How to improve blood circulation if you have type 2 diabetes
Poor circulation is a real concern for people living with type 2 diabetes and can lead to an increased risk of amputation. Fortunately, there are steps you can take to keep your blood flow healthy: Making the right choices about how you exercise and what you do when you’re not exercising are the keys to healthy circulation.
The link between diabetes and poor circulation
Type 2 diabetes is a chronic condition that occurs when your body cannot properly process glucose (sugar). The result is blood glucose levels that are too high. Diabetes puts you at high risk for conditions that affect your circulatory system, including:
- High blood glucose levels cause fatty deposits to form inside blood vessels. Over time, these deposits make your blood vessels narrow and hard, lessening blood flow.
- Peripheral artery disease (PAD) produces fatty deposits that narrow blood vessels, mainly in your legs and feet. One-third of people with diabetes older than 50 have PAD.
Over time, poor blood flow can be detrimental for your hands, legs and feet. Complications associated with poor blood flow include:
- Pain while walking
- Decreased sensation in hands or feet
- Increased risk of developing infections or ulcers of the foot
- Slower healing time for wounds
- Nerve damage (neuropathy) that increases the likelihood of amputation
How to improve your circulation
Making small changes to your daily habits can greatly affect your circulatory system. Take the following steps to protect blood flow to your feet and hands:
Take quick, frequent exercise breaks
A recent study found the frequency of exercise for people with type 2 diabetes is more important than the duration. Exercising for just three minutes every 30 minutes showed more improvement in blood flow and blood vessel dilation than longer bouts of exercise (or no exercise at all). No matter when you exercise, aim for 30 minutes total, five days a week.

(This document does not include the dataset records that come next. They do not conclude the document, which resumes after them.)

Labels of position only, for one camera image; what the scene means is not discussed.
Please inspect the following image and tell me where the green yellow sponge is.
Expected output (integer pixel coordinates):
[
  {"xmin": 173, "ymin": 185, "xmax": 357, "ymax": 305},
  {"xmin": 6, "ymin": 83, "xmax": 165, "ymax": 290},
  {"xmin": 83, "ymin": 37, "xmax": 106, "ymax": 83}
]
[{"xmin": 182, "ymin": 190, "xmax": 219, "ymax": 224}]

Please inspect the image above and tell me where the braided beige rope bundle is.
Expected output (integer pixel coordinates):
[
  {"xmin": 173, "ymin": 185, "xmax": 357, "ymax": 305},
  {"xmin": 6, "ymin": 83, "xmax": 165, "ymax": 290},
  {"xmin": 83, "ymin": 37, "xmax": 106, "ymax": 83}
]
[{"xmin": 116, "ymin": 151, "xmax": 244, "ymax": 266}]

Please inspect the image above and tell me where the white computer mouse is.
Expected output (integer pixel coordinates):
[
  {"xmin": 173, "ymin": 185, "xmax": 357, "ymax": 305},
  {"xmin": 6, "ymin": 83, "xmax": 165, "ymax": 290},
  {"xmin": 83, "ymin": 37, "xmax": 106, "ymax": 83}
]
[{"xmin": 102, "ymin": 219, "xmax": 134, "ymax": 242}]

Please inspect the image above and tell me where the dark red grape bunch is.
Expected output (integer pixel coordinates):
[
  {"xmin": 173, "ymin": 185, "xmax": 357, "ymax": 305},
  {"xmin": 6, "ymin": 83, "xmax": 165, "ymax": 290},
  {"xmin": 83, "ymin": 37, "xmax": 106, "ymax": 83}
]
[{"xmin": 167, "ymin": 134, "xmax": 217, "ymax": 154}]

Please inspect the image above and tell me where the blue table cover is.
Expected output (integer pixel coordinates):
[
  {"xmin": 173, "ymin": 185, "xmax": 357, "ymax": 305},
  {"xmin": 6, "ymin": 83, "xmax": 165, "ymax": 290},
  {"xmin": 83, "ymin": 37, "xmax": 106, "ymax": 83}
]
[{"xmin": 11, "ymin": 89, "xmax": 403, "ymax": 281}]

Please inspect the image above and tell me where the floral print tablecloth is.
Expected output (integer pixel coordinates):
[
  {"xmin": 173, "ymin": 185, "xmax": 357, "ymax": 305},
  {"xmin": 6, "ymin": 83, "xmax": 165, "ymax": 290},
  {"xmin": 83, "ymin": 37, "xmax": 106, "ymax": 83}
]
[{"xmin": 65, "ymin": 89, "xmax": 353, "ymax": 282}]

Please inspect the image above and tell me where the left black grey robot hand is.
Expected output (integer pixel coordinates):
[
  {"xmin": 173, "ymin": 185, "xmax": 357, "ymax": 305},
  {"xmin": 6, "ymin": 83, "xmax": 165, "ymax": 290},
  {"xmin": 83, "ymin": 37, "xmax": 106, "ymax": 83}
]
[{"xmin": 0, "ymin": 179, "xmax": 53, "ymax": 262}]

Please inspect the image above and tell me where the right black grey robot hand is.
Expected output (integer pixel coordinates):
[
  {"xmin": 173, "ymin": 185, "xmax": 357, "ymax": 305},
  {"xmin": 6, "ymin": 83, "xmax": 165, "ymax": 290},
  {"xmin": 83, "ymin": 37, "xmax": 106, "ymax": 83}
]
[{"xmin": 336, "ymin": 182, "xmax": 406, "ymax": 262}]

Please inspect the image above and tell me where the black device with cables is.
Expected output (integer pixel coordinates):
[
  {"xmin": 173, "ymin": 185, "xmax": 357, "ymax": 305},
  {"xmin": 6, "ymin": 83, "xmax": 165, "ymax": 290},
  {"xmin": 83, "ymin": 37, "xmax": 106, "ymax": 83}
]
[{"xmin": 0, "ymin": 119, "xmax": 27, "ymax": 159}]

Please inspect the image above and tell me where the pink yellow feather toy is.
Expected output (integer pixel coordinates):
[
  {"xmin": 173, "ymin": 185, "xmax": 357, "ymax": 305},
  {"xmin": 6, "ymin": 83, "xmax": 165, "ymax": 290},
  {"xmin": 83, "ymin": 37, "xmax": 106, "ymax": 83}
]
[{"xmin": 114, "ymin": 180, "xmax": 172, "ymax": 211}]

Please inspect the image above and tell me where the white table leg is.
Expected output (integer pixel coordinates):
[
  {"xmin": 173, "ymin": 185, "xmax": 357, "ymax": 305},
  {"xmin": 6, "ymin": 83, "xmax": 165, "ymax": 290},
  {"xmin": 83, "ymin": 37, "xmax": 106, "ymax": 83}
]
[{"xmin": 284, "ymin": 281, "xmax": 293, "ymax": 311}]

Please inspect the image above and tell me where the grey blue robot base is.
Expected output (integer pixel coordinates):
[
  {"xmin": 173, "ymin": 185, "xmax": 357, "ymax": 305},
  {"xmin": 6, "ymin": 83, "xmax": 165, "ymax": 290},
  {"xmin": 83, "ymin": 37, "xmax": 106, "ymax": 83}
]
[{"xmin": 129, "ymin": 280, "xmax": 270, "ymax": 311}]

Exercise to benefit problem areas
Cardiovascular exercise will naturally promote blood flow. If you are having circulation problems, choose exercises that focus on that part of the body. If circulation is poor in your feet, walking gets blood moving in your toes, feet, ankles and legs. If you can’t get outside, target your lower body with squats, leg lifts and calf raises.
Eat for heart health
Adopting a heart healthy lifestyle , and the foods that go with it, keeps your blood flowing strong. A heart healthy diet should include:
- Omega-3 fatty acids (found in salmon and flax seeds) help lower blood pressure and improve circulation.
- Iron (found in red meats and spinach) helps create red blood vessels. Talk to your doctor about the right amount of iron for you. Too much iron is linked to cardiovascular disease.
- High-fiber foods (such as oatmeal and apples) reduce cholesterol and limit narrowing and hardening of your arteries.
Wear diabetic socks
Diabetic socks put pressure on calves and feet. For people with diabetes, the compression keeps veins straight, improving blood flow to the feet and keeping feet warm. The socks come in a range of materials and pressure. Work with your doctor to find the right combination.
Maintain low blood sugar
Managing your blood sugar levels helps reduce the build-up of fatty deposits in blood vessels. Talk to your doctor about the best way to maintain your target level and take insulin and other diabetes medications as directed.
Smoking increases your risk for cardiovascular problems that may eventually restrict blood flow. The sooner you can stop smoking, the better it will be for your circulatory system.
Signs of poor circulation
Symptoms associated with a compromised circulatory system are not always easy to spot. But knowing the signs and addressing the issue promptly may help you avoid serious complications, including amputation. Signs of a serious circulation issue include:
- Brittle nails
- Cold hands and feet
- Dry or cracked skin, especially on the feet
- Hair loss on legs or feet
- Skin discoloration
- Slow-healing wounds
- Tingling or numbness in hands or feet
If you have type 2 diabetes and are experiencing symptoms of poor circulation, reach out to your primary care provider.